Even if paxlovid is "increasingly available" in the US, it may remain scarce and prohibitively expensive in many other places around the world, and perhaps other countries will need their own drug regulators to make their own cost-benefit analyses -- and potentially different decisions -- based on the actual situation they face.

(3)

I titled this post "round 1" because it's clear that, unless efficacy numbers see a huge shift, additional trial data evaluating fluvoxamine against placebo are going to address the main issues that the FDA raises in the decision memo. Now that it's clear what endpoint will be in play in an FDA review, the TOGETHER Trial team can re-insert the fluvoxamine arm into the adaptive protocol, let it run until the "hospitalization or death" endpoint comes out with p<0.05 significance, and send the application back in.

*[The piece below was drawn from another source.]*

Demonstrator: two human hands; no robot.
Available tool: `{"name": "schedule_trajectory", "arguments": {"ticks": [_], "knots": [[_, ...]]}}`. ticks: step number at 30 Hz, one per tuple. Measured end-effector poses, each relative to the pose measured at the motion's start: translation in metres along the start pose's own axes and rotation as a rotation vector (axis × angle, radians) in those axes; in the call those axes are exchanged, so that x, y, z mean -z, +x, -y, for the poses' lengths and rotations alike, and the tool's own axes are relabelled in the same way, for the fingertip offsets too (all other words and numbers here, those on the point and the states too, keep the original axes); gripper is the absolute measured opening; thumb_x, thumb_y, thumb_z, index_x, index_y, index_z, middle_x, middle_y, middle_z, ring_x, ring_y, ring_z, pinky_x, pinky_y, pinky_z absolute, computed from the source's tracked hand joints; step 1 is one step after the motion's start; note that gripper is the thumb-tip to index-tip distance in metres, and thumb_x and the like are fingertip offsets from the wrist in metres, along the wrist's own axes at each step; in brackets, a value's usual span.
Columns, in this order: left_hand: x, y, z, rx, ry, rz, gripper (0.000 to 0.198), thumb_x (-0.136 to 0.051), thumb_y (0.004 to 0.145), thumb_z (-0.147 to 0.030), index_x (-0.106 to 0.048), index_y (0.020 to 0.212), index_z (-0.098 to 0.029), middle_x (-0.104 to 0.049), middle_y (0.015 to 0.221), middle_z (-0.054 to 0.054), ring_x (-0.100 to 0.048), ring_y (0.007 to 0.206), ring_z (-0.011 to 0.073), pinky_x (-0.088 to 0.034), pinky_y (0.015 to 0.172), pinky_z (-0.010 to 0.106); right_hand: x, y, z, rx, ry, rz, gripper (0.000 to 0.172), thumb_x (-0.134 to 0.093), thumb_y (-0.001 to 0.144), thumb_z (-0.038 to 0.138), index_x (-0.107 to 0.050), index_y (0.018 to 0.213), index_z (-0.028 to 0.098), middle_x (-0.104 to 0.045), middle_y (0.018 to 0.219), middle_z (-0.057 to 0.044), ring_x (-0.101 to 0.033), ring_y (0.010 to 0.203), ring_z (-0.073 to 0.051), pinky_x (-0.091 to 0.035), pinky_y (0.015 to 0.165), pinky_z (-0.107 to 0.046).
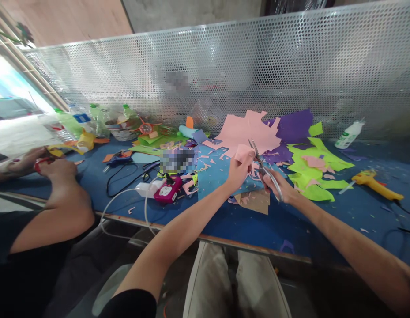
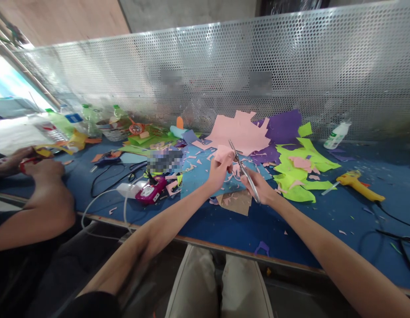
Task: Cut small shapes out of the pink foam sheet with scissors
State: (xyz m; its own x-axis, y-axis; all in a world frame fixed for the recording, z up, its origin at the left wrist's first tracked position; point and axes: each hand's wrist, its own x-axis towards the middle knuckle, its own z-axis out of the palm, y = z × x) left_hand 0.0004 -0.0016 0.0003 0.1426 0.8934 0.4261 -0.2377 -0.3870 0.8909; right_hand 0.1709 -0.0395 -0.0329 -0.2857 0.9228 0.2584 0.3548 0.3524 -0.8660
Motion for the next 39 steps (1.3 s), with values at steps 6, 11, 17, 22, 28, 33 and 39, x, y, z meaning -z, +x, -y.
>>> {"name": "schedule_trajectory", "arguments": {"ticks": [6, 11, 17, 22, 28, 33, 39], "knots": [[0.002, 0.003, 0.001, -0.016, -0.013, 0.022, 0.053, -0.064, 0.086, -0.068, -0.066, 0.078, -0.016, -0.045, 0.052, -0.004, -0.041, 0.047, 0.0074, -0.036, 0.05, 0.023, 0.003, 0.001, -0.007, 0.043, -0.007, -0.001, 0.053, -0.043, 0.082, 0.08, -0.049, 0.08, 0.028, -0.045, 0.055, 0.004, -0.046, 0.039, -0.014, -0.039, 0.039, -0.029], [0.006, 0.004, 0.005, 0.0, 0.038, 0.049, 0.051, -0.066, 0.086, -0.064, -0.065, 0.076, -0.014, -0.046, 0.054, -0.004, -0.041, 0.05, 0.007, -0.033, 0.05, 0.023, 0.01, 0.003, -0.01, 0.119, 0.004, 0.068, 0.051, -0.04, 0.085, 0.078, -0.049, 0.088, 0.027, -0.049, 0.064, 0.004, -0.048, 0.047, -0.013, -0.044, 0.044, -0.028], [0.008, 0.004, 0.007, -0.018, 0.084, 0.086, 0.048, -0.064, 0.089, -0.06, -0.065, 0.076, -0.014, -0.045, 0.055, -0.004, -0.04, 0.05, 0.0069, -0.033, 0.052, 0.024, 0.023, 0.002, 0.002, 0.16, -0.098, 0.071, 0.057, -0.039, 0.084, 0.079, -0.052, 0.085, 0.024, -0.047, 0.061, 0.004, -0.047, 0.047, -0.012, -0.041, 0.045, -0.027], [0.01, 0.007, 0.005, -0.022, 0.083, 0.099, 0.046, -0.066, 0.088, -0.058, -0.066, 0.077, -0.014, -0.05, 0.059, -0.002, -0.041, 0.053, 0.0075, -0.034, 0.052, 0.024, 0.032, 0.0, 0.01, 0.15, -0.142, 0.08, 0.058, -0.04, 0.084, 0.079, -0.052, 0.082, 0.023, -0.047, 0.057, 0.004, -0.044, 0.044, -0.011, -0.035, 0.042, -0.025], [0.015, 0.007, 0.0, -0.022, 0.163, 0.129, 0.046, -0.068, 0.087, -0.056, -0.069, 0.074, -0.012, -0.052, 0.058, 0.0, -0.038, 0.052, 0.0073, -0.03, 0.05, 0.025, 0.047, -0.001, 0.005, 0.204, -0.229, 0.149, 0.057, -0.038, 0.087, 0.077, -0.054, 0.085, 0.023, -0.05, 0.063, 0.002, -0.046, 0.051, -0.014, -0.038, 0.049, -0.027], [0.016, 0.005, -0.004, -0.002, 0.27, 0.168, 0.047, -0.068, 0.086, -0.056, -0.071, 0.071, -0.011, -0.039, 0.05, -0.004, -0.03, 0.048, 0.0068, -0.025, 0.049, 0.026, 0.054, -0.001, 0.001, 0.222, -0.252, 0.2, 0.055, -0.034, 0.089, 0.075, -0.053, 0.088, 0.024, -0.052, 0.068, 0.001, -0.048, 0.056, -0.016, -0.04, 0.055, -0.03], [0.018, 0.007, -0.001, -0.012, 0.269, 0.187, 0.048, -0.068, 0.087, -0.056, -0.07, 0.071, -0.011, -0.038, 0.052, -0.004, -0.032, 0.05, 0.0071, -0.026, 0.05, 0.026, 0.054, 0.0, 0.0, 0.19, -0.274, 0.178, 0.057, -0.034, 0.085, 0.08, -0.048, 0.079, 0.025, -0.049, 0.063, 0.003, -0.043, 0.052, -0.014, -0.035, 0.05, -0.027]]}}
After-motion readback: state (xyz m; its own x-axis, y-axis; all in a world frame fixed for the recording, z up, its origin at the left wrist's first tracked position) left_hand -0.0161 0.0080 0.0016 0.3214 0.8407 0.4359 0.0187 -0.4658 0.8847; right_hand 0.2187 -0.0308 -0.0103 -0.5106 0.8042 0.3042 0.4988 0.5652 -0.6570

It will be interesting to me what decision the FDA makes at that point -- will the "context of increasingly available therapies" lead them to decide that an accessible drug that's merely 20-30% effective in keeping people out of the hospital has no place in the US? Or does fluvoxamine get put on the EUA list -- perhaps for people who have a contraindication from paxlovid due to the ritonavir inclusion?

If the FDA rejects again because fluvoxamine is less effective than other (dramatically more expensive) drugs with well-characterized MOAs, will other regulators from countries where those drugs aren't accessible then take a different stance?

I, for one, hope to find out at least some of these questions.